▸ **How to complete this task**:
Across the data below, state how many lines hold "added", and reply with nothing but that number.

==== Data section ====

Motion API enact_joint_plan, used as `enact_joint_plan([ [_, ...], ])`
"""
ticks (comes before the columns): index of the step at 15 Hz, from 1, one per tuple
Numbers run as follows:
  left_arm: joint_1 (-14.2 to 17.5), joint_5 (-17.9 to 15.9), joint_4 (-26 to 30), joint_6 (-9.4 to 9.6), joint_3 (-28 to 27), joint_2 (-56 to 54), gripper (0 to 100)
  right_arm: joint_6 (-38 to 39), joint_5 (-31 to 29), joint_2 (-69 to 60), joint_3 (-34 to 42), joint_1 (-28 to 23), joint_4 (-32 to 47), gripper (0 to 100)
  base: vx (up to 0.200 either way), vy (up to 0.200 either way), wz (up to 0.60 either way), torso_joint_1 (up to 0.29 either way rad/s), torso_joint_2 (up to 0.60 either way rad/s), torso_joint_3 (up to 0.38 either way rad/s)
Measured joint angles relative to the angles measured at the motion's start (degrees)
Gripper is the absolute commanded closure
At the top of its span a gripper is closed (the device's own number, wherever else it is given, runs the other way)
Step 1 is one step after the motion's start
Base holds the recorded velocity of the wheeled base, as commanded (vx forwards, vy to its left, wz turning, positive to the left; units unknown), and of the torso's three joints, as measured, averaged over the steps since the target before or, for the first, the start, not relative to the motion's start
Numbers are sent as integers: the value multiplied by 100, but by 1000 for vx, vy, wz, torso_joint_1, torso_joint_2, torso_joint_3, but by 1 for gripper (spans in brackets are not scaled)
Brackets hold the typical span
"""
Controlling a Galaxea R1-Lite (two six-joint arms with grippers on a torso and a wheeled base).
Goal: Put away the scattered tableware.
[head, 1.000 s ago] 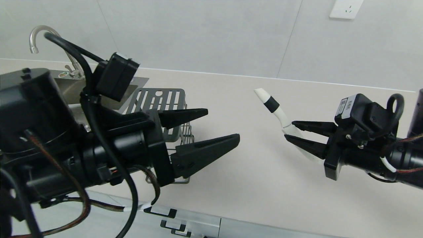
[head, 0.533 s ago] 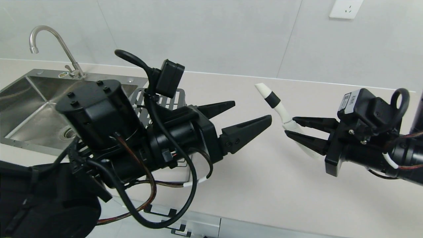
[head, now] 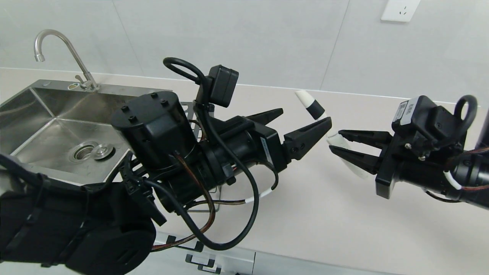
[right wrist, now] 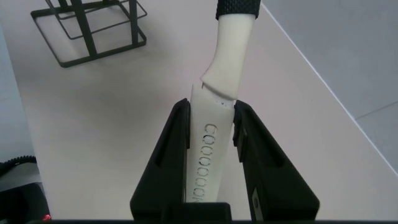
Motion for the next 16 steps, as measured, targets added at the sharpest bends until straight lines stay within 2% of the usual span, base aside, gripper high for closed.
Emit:
enact_joint_plan([
  [6, -22, 256, -547, 16, -762, 735, 0, 15, 9, -129, 2, 0, -106, 100, 0, 0, 0, 0, 0, 0],
  [12, -199, 224, -561, -28, -1081, 964, 0, 26, 63, -179, 0, 0, -107, 100, 0, 0, 0, 0, 0, 0],
  [14, -236, 221, -558, -157, -1182, 989, 0, 24, 69, -182, -9, 0, -107, 100, 0, 0, 0, 0, 0, 0],
  [16, -315, 232, -558, -447, -1228, 997, 0, 22, 69, -183, -11, 0, -112, 100, 0, 0, 0, 0, 0, 0],
])
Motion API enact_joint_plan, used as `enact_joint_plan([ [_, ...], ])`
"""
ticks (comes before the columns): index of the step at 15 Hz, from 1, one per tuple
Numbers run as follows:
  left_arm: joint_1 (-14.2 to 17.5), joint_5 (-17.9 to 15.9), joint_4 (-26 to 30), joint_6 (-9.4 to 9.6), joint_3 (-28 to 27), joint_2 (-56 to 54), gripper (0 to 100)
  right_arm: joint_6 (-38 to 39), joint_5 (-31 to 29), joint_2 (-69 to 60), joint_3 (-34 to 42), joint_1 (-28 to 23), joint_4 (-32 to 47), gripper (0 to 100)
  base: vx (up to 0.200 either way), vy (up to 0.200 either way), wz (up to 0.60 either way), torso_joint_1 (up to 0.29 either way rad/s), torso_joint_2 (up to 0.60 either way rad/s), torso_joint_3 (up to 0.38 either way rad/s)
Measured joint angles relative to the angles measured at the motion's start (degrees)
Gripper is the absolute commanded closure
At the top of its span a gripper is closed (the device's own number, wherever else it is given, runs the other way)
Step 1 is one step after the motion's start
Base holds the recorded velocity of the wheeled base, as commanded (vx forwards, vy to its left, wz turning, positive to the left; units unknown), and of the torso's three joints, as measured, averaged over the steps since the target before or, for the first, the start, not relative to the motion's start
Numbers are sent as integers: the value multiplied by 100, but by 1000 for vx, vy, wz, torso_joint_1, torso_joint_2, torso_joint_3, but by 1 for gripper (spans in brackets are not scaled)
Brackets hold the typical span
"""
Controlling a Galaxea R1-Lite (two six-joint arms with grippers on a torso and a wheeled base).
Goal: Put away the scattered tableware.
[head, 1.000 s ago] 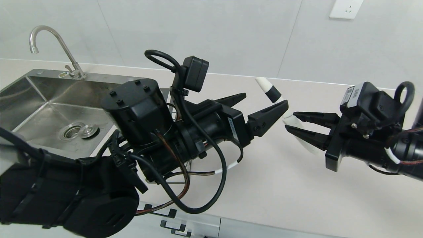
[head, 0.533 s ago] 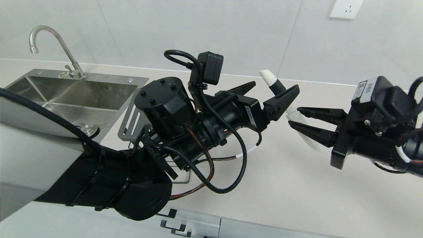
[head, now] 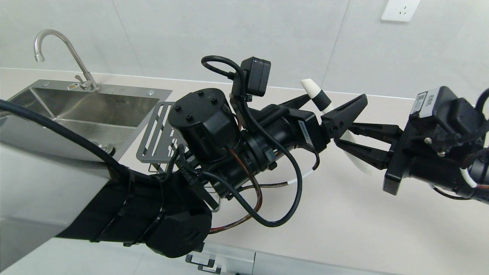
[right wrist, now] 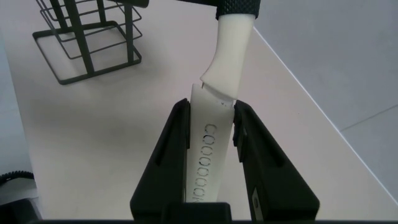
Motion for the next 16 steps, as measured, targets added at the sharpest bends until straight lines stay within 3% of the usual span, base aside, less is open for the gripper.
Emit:
enact_joint_plan([
  [2, -90, 24, 0, -235, -44, 0, 0, 4, -1, -2, -11, 0, -5, 100, 0, 0, 0, 0, 0, 0],
  [12, -111, 39, -6, -243, -496, 213, 0, 4, 7, -40, -55, 11, -22, 100, 0, 0, 0, 0, 0, 0],
  [13, -111, 46, -6, -235, -529, 246, 100, 4, 7, -55, -55, 11, -24, 100, 0, 0, 0, 0, 0, 0],
  [16, -111, 83, -6, -234, -562, 299, 100, 2, 10, -88, -57, 6, -24, 100, 0, 0, 0, 0, 0, 0],
])
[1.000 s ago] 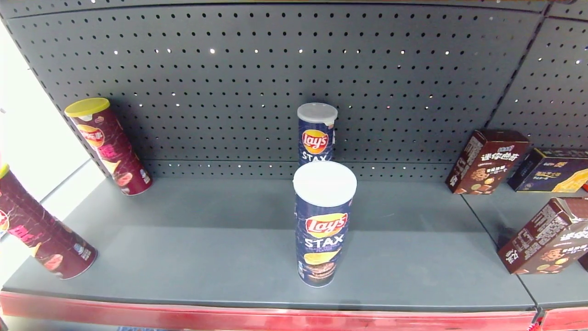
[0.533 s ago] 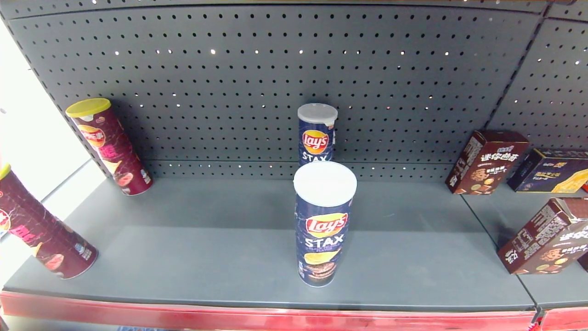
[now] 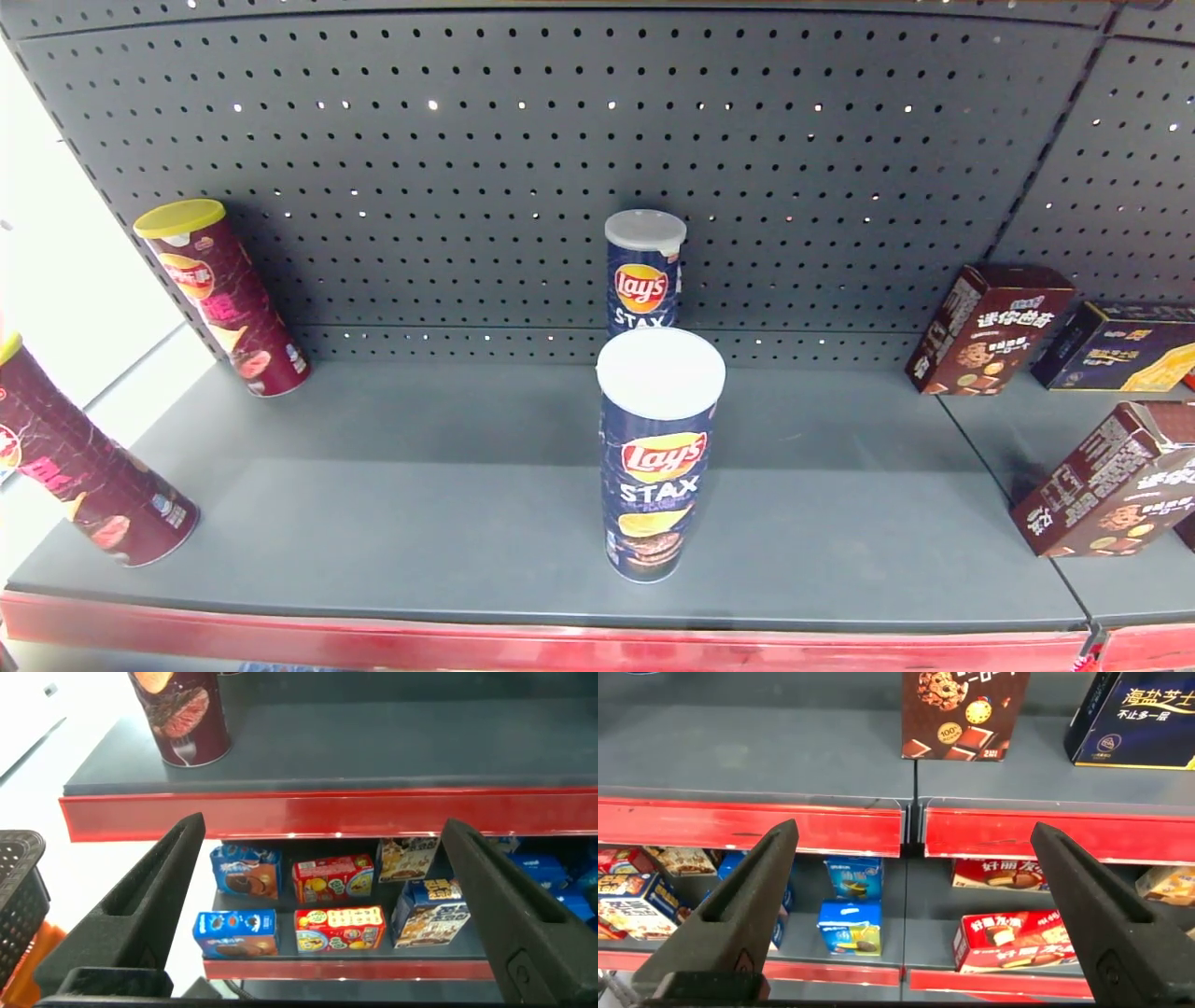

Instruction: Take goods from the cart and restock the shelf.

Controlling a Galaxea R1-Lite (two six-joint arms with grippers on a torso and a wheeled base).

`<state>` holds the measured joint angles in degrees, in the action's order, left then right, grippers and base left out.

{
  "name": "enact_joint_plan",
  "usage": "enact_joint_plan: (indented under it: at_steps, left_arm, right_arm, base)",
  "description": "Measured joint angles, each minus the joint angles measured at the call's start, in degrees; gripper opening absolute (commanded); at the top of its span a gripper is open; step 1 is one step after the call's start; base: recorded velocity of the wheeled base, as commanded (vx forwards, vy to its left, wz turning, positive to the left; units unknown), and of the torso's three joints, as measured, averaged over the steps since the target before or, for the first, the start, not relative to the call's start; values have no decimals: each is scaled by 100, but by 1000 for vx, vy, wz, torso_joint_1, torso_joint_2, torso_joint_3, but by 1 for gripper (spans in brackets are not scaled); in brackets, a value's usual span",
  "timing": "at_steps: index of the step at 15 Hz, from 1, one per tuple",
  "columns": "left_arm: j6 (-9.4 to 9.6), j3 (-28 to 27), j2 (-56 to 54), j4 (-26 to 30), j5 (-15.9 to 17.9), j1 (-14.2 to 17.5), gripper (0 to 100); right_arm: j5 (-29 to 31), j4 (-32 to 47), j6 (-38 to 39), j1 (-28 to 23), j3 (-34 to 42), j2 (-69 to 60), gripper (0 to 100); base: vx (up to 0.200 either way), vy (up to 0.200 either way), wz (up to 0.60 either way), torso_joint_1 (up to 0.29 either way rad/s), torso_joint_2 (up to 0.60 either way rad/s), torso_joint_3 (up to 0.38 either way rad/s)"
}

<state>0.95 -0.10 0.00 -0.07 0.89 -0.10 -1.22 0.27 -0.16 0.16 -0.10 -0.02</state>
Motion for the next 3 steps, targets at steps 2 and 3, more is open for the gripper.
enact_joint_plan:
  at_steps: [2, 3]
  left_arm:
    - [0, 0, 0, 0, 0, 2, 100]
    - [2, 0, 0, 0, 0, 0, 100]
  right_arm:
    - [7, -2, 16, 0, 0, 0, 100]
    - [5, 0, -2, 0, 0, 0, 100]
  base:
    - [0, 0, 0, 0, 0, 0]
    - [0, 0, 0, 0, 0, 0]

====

▸ **Exercise answer**:
2